++++ Data records

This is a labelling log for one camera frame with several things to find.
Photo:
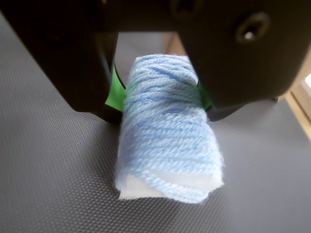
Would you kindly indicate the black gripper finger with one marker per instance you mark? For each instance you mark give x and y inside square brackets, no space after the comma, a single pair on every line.
[60,53]
[243,60]

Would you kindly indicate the blue yarn-wrapped block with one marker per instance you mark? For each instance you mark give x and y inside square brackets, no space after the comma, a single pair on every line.
[165,133]

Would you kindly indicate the open cardboard box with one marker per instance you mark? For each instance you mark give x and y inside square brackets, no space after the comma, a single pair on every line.
[170,43]

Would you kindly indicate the grey rubber mat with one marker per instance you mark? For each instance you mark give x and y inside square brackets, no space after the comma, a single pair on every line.
[48,182]

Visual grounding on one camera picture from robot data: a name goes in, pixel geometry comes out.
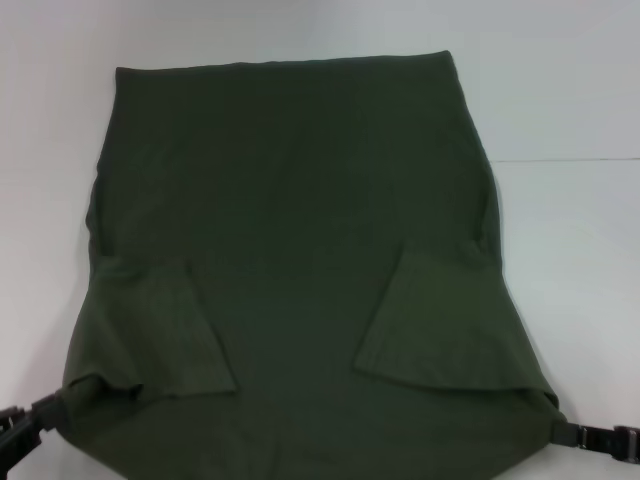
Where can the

++++++++

§ What is needed
The lines to return are those in the material above that hold "camera".

§ Result of the exercise
This is a labelling log for one camera frame with several things to find.
Visual grounding on one camera picture from robot data: a name goes in, pixel geometry comes out.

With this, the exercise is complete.